I am almost 50, and my point of view on Go from 2012 has hardly changed.

http://lambda-the-ultimate.org/node/4554#comment-71504

At least it does generics now.


> At least it does generics now

Not in gccgo


Indeed, as you see on other remarks from me I am aware of it, my point was about the language as designed, not the implementations ecosystem.

TinyGo also doesn't do them.


From my experience this simplicity is something you pay the price along the way - development is harder (a good typing gives you a lot of hints about functionality and puts bounds on developers on how to use it) and more error prone (less stuff gets caught by the type checker, instead you find it out in runtime).

Of course it is good to be reasonable - some people completely fly off into the FP world and instead of actually building working stuff they think all day about some clever abstraction and types to model it.


I'd call that disillusionment with bad type systems, which are indeed unnecessarily complex. We have yet to achieve a typing "nirvana", but we're getting closer IMO.

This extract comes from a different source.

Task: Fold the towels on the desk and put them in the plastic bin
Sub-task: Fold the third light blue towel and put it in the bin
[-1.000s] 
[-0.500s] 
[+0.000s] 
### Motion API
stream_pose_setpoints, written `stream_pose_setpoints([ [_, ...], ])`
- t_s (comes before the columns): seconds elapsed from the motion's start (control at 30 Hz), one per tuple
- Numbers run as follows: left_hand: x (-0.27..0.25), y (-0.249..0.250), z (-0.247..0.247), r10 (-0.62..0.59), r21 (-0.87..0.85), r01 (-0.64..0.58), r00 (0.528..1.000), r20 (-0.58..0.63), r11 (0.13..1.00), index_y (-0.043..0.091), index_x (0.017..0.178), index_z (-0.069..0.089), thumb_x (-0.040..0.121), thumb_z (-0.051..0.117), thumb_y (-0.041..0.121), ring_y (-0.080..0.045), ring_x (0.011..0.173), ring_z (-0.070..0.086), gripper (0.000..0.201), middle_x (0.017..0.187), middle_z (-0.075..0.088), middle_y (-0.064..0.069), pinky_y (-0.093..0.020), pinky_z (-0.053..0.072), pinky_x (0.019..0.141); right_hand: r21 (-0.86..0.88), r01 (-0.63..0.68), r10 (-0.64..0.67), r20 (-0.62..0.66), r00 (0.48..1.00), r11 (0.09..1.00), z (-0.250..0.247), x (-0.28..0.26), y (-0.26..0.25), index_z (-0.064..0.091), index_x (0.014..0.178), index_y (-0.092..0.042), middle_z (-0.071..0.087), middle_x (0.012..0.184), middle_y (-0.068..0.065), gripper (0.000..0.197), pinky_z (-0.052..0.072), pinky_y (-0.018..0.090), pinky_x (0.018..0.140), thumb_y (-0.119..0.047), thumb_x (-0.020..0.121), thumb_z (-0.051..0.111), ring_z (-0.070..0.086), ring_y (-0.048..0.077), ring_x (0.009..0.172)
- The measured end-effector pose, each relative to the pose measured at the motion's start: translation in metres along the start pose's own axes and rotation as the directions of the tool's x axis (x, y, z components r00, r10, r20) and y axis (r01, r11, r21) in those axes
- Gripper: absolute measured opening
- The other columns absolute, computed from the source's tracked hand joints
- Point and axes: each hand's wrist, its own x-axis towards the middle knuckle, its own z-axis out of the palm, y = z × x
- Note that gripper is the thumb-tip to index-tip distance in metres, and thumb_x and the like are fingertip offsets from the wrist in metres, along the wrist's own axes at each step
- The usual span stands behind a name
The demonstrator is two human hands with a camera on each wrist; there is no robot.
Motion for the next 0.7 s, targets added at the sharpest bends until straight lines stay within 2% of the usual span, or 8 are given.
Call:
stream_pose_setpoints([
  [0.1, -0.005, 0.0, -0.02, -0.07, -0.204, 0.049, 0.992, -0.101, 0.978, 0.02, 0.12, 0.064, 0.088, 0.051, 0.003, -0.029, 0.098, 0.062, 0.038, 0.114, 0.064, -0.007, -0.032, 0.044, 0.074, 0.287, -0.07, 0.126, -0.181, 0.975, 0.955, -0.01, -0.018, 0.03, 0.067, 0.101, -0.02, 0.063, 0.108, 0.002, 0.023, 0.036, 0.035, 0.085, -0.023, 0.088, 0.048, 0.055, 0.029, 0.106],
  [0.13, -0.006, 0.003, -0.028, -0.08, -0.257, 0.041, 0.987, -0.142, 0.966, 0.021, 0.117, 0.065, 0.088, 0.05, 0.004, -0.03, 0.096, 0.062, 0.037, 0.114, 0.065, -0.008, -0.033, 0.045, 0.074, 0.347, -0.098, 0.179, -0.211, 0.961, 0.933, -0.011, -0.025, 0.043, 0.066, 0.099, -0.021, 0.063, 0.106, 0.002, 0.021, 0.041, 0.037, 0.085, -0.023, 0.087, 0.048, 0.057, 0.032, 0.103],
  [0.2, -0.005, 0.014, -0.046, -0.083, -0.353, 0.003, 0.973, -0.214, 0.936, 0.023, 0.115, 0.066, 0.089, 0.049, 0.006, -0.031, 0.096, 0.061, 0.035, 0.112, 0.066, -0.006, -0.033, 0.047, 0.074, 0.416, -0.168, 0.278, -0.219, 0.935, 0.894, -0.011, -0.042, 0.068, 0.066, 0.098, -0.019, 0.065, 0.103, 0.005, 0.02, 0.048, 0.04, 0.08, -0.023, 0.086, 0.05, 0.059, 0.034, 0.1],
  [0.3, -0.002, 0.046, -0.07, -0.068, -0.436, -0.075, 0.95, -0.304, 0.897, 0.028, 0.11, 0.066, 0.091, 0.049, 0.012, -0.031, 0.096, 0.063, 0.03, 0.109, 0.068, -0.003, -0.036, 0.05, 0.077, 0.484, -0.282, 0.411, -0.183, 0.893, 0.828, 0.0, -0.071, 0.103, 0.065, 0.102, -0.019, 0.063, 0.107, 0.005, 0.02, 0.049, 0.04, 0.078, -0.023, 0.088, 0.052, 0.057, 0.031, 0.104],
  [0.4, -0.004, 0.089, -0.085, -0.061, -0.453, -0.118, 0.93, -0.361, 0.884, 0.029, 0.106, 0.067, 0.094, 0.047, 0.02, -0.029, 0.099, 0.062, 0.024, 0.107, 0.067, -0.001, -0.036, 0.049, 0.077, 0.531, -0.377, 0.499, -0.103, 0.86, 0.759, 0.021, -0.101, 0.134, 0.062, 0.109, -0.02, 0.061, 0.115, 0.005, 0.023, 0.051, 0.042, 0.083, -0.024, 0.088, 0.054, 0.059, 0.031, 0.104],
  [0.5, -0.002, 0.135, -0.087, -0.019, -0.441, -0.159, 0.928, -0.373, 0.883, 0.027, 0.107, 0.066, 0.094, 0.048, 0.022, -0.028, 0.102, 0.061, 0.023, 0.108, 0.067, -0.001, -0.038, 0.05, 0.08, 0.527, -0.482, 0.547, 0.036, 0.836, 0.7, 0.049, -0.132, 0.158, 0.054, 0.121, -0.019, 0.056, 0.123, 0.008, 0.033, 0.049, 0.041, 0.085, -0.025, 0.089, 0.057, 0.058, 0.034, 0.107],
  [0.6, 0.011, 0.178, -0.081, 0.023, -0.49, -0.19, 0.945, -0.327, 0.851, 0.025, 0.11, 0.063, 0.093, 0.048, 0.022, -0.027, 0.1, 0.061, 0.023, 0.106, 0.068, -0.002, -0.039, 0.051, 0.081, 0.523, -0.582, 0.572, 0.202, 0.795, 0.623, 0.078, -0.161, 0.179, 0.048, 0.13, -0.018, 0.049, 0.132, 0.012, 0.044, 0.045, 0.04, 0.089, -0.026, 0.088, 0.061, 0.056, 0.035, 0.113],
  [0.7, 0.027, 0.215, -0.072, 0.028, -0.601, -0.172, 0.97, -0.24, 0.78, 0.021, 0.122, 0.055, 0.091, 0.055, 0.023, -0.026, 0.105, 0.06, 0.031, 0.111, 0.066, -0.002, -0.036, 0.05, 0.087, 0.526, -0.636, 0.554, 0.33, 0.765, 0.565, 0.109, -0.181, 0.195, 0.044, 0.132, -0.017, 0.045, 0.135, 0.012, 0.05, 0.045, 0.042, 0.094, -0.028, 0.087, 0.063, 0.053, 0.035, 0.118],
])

That is definitely true, but from the article it's the backend that takes time, not the frontend where the language itself resides. If you compile go from llvm, it maybe as long as rust.


It’s not just Rust. Practically every compiler based on LLVM is slow. Swift, Zig, Clang.

The Go compiler being written from scratch based on the Plan9 C compiler is a huge advantage.


Zig is moving away from LLVM. Its already has its own backend targeting debug builds for x86 and arm. ReleaseFast and ReleaseSmall is an entire different beast, but its going to be tackled eventually.


Minor correction: Go compiler used to be a modification of Plan9 C compiler, then a Go port of that modification but then it was completely rewritten as a SSA-based compiler so today it has almost nothing to do with the original Plan9 code.


I will chime in to day that rust is also building a alternative to the LLVM backend in the form of cranelift : https://github.com/rust-lang/rustc_codegen_cranelift


I wonder why we do not split up compilation more - especially for web developer. Rust does this a little with "check", C with "-O".

I want fast compilation for my dev cycle or for unit tests, I want slow compilation with optimizations, escape analysis, correctness etc. for production (the distinction between a compiler and linter is also not clear, some compiles do what linters do in other languages).


We do, you have profile configuration for dev or for release

You can get pretty big differences in terms of compile speed / binary size


Giving up entirely on the compile time of "performance" builds can be bad too though, e.g. for people writing games, audio software, etc.


Only if you need to test the full game. If you can unit test algorithms and learn something then fast builds matter.


second that. also another point: I write most Go code using only the stdlib, so there is no dependency web to take care on top of the actual code.


I also have much less dependencies with Go compared to other languages, especially in TS.